Dandelion—bunga kecil yang tampak rapuh, namun tak gentar menghadapi angin. Ia terbang mengikuti takdir, menari di langit sebelum berakar kembali, membawa harapan di tanah yang asing.
Begitu pula Herald, pemuda liar yang terombang-ambing oleh hidup, hingga angin nasib membawanya ke sisi seorang puteri Duke yang terkurung dalam batas-batas dunianya. Dua jiwa yang berbeda, namun disatukan oleh takdir yang berhembus lembut, seperti benih dandelion yang tak pernah tahu di mana ia akan tumbuh, namun selalu menemukan jalannya.

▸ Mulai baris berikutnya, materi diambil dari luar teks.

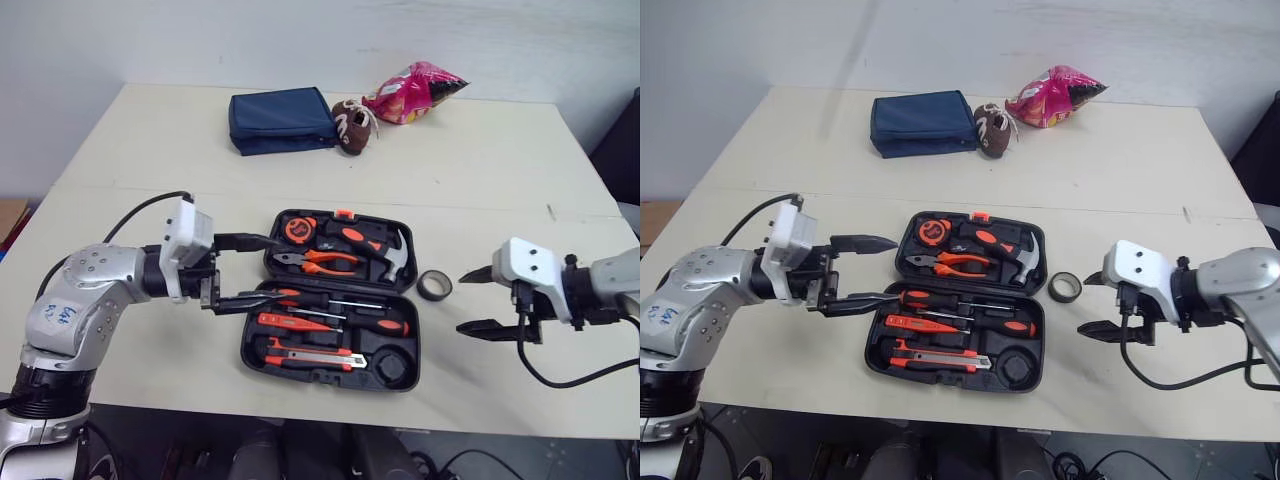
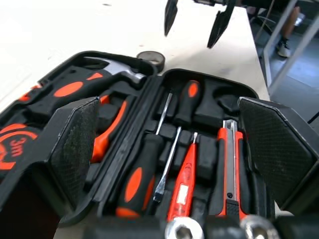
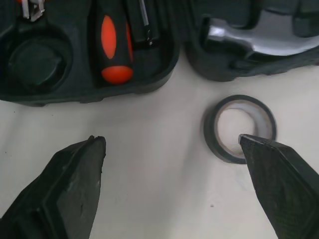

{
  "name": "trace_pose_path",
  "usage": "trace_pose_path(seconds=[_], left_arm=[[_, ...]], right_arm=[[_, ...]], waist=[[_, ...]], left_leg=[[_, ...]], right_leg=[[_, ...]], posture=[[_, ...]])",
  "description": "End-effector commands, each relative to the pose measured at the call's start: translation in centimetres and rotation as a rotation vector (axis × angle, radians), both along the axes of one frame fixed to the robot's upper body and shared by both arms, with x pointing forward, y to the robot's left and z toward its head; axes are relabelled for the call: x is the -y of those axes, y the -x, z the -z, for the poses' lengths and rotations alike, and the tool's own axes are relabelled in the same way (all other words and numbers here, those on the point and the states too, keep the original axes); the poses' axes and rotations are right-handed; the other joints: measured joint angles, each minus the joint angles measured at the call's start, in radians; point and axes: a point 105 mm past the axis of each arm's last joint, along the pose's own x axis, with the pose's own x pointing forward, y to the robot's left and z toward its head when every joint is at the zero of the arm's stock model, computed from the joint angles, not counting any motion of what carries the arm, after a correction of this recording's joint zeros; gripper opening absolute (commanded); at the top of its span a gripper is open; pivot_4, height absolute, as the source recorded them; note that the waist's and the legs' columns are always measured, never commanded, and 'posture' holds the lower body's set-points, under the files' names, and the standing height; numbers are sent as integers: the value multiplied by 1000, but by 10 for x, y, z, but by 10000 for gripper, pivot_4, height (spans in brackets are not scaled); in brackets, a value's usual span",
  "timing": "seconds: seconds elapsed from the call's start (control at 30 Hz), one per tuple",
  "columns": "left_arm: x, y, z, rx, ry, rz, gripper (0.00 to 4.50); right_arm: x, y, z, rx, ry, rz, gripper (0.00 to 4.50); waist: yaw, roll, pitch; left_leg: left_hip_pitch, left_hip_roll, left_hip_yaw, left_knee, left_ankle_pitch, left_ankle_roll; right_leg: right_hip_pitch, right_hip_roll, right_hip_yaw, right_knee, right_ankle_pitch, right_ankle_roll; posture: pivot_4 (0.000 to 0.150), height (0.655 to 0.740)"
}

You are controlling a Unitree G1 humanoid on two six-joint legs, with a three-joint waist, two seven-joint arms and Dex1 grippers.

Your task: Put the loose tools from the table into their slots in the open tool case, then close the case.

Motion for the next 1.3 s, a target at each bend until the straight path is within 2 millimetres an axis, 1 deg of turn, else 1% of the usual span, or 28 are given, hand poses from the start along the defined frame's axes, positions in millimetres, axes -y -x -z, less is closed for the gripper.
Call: trace_pose_path(seconds=[0.03, 0.13, 0.2, 0.27, 0.43, 0.53, 0.77, 0.8, 0.87, 0.9, 0.97, 1.03, 1.13, 1.17, 1.23, 1.3], left_arm=[[11, 7, -3, 44, 3, 34, 44823], [9, 9, 3, 31, -10, 19, 44823], [8, 11, 6, 22, -13, 14, 44823], [9, 13, 7, 20, -11, 14, 44823], [10, 14, 8, 24, -21, 13, 44823], [11, 15, 8, 30, -25, 13, 45000], [15, 17, 3, 69, 2, 34, 45000], [16, 17, 3, 74, 0, 39, 45000], [17, 18, 3, 79, -2, 47, 45000], [17, 18, 2, 95, 0, 53, 45000], [20, 22, -6, 113, 17, 97, 45000], [23, 28, -8, 113, 13, 148, 45000], [26, 35, -5, 125, -13, 202, 45000], [26, 35, -4, 135, -16, 205, 45000], [25, 34, -1, 135, -25, 203, 45000], [24, 31, 1, 135, -30, 196, 45000]], right_arm=[[-1, -12, 12, -4, 75, 3, 45000], [-2, -22, 17, 4, 95, -6, 45000], [-7, -29, 17, 24, 89, -22, 45000], [-11, -31, 19, 11, 83, -35, 45000], [-9, -33, 29, -24, 154, -41, 45000], [-12, -41, 23, -11, 146, -18, 37023], [-4, -39, 23, 4, 203, -62, 2473], [-3, -39, 22, 12, 205, -77, 459], [1, -38, 18, 20, 205, -81, 459], [6, -36, 12, 19, 204, -73, 459], [17, -23, -8, 8, 183, -105, 459], [16, -11, -22, -3, 160, -151, 459], [-25, 21, -46, -53, -51, -332, 459], [-34, 28, -48, -75, -89, -356, 459], [-42, 38, -46, -90, -81, -404, 459], [-53, 48, -38, -120, -74, -445, 459]], waist=[[-2, 0, 0], [-1, 0, 1], [-4, 0, 1], [-3, 0, 1], [1, 0, 1], [0, 0, 1], [-1, 0, 1], [-1, 0, 1], [-1, 0, 1], [-1, 0, 1], [2, 2, 2], [5, 3, 3], [-3, 3, 3], [-8, 3, 3], [-11, 3, 3], [-7, 3, 3]], left_leg=[[0, 0, 0, 0, 0, 0], [0, 1, 0, 1, 0, 0], [0, 0, 0, 1, 0, 0], [0, 0, 0, 1, 0, 0], [0, 0, 0, 2, 0, 0], [0, 0, 0, 3, 0, 0], [0, 0, 0, 3, 0, 0], [0, 0, 0, 3, 0, 0], [0, 0, 0, 3, 0, 0], [0, 0, 0, 3, 0, 0], [0, 0, 0, 3, 0, 0], [-1, 0, 0, 4, 0, 0], [-1, 1, 0, 4, 0, 1], [0, 2, 0, 3, 0, 0], [1, 3, -1, 3, 0, -1], [1, 3, -2, 3, 1, -2]], right_leg=[[0, 0, 0, 0, 0, 0], [0, 0, 0, 2, 0, 0], [-1, 0, 0, 2, 0, 0], [-1, 0, 0, 2, 0, 0], [-1, 0, 0, 2, 0, 0], [-1, 0, 0, 2, 0, 0], [-1, 0, 0, 3, 0, 0], [-1, 0, 0, 3, 0, 0], [-1, 0, 0, 3, 0, 0], [-1, 0, 0, 3, 0, 0], [-1, 0, 0, 3, 0, 0], [-1, -1, -1, 3, 0, 0], [0, 0, -1, 2, 0, 0], [0, 1, 0, 2, 0, 0], [1, 3, 0, 3, 0, 0], [1, 3, -1, 3, 0, 0]], posture=[[1500, 7400], [1500, 7400], [1500, 7400], [1500, 7400], [1500, 7400], [1500, 7400], [1500, 7400], [1500, 7400], [1500, 7400], [1500, 7400], [1500, 7400], [1500, 7400], [1500, 7400], [1500, 7400], [1500, 7400], [1500, 7400]])
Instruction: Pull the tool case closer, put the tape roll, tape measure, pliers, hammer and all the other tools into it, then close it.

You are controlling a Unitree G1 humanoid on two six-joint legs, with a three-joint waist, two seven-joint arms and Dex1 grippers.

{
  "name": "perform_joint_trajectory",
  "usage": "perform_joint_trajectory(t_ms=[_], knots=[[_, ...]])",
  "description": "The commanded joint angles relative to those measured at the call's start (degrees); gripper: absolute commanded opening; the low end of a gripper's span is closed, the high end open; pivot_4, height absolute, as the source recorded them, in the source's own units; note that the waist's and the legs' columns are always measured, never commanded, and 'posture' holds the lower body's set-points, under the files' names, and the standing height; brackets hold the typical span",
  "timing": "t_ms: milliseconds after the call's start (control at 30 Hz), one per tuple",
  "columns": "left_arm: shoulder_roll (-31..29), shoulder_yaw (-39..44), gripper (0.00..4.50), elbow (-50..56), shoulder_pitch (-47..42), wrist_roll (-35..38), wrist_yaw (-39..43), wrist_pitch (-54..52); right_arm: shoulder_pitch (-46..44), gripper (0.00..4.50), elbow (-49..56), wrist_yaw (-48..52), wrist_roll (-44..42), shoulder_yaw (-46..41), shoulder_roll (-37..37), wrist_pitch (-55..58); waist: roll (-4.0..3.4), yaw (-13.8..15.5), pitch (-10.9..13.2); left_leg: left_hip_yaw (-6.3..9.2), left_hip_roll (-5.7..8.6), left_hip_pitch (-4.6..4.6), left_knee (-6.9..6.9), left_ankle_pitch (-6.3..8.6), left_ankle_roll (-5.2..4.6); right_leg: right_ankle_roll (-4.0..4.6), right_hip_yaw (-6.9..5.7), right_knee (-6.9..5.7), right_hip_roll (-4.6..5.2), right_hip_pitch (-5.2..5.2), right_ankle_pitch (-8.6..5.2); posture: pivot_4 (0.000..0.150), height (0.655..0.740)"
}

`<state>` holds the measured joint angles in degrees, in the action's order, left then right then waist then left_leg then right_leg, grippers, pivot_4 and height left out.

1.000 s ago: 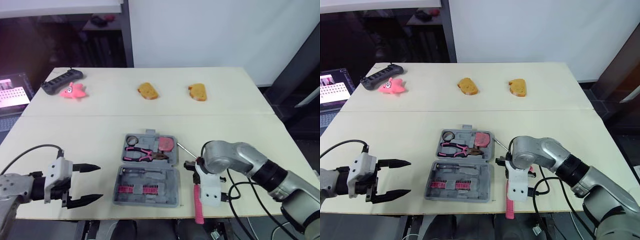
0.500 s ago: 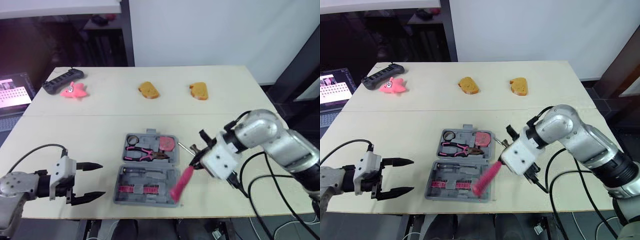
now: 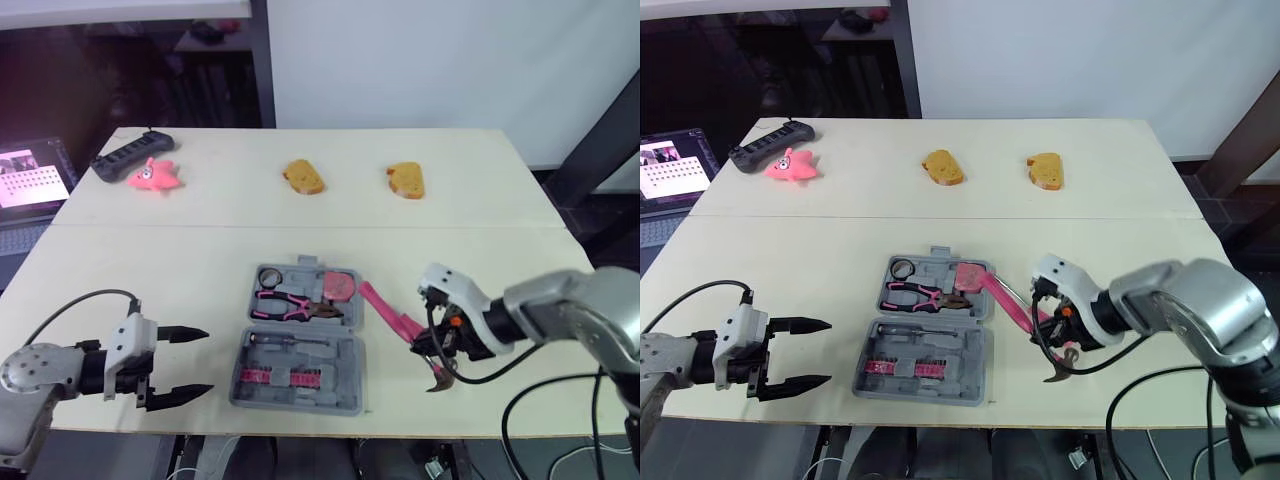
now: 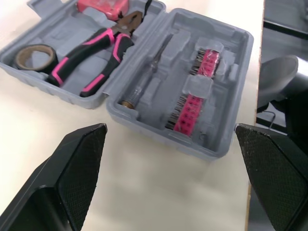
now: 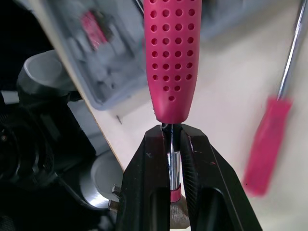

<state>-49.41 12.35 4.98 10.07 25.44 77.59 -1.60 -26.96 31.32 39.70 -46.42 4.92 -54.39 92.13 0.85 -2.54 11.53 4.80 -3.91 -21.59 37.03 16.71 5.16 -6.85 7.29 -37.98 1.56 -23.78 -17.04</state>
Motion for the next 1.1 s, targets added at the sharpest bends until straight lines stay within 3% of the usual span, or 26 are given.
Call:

Karya ini diterbitkan atas izin NovelToon Wahyu Kusuma, isi konten hanyalah pandangan pribadi pembuatnya, tidak mewakili NovelToon sendiri
Bab 12 Menyuapi
"Kalau begitu, Nona Clara, mari makan," ucap Herald dengan nada ringan, memasang senyum yang ia coba buat tampak bersahabat.
Clara mengerutkan kening. Ada sesuatu yang terasa aneh.
Herald yang biasanya sinis dan sedikit kasar kini tiba-tiba berubah menjadi ramah? Padahal kemarin mereka sempat bertengkar hebat. Seharusnya, Herald masih menyimpan rasa kesal terhadapnya. Tapi yang ia rasakan saat ini justru sebaliknya—tidak ada tanda-tanda amarah atau dendam sama sekali.
Clara merasa ada yang tidak beres.
Dengan waspada, ia bangkit dari tempat tidur dan berjalan menuju meja makan di dekat jendela. Herald mengikuti dari belakang sambil mendorong meja dorong yang berisi makanan.
Tak lama kemudian, Clara sudah duduk. Herald mulai memindahkan piring-piring dari meja dorong ke atas meja makan. Gerakannya cekatan, tanpa sedikit pun membiarkan makanan tertata berantakan. Setelah semuanya tersusun rapi, ia menegakkan punggungnya dan tersenyum puas.
"Nona Clara, aku sudah menyiapkan semuanya. Silakan makan," katanya dengan nada yang dibuat sehangat mungkin.
Namun, Clara tidak bergerak.
Tangan yang seharusnya terulur untuk mengambil sendok dan garpu tetap diam di pangkuannya. Ia hanya duduk di sana, tanpa suara, membuat Herald mulai merasa bingung.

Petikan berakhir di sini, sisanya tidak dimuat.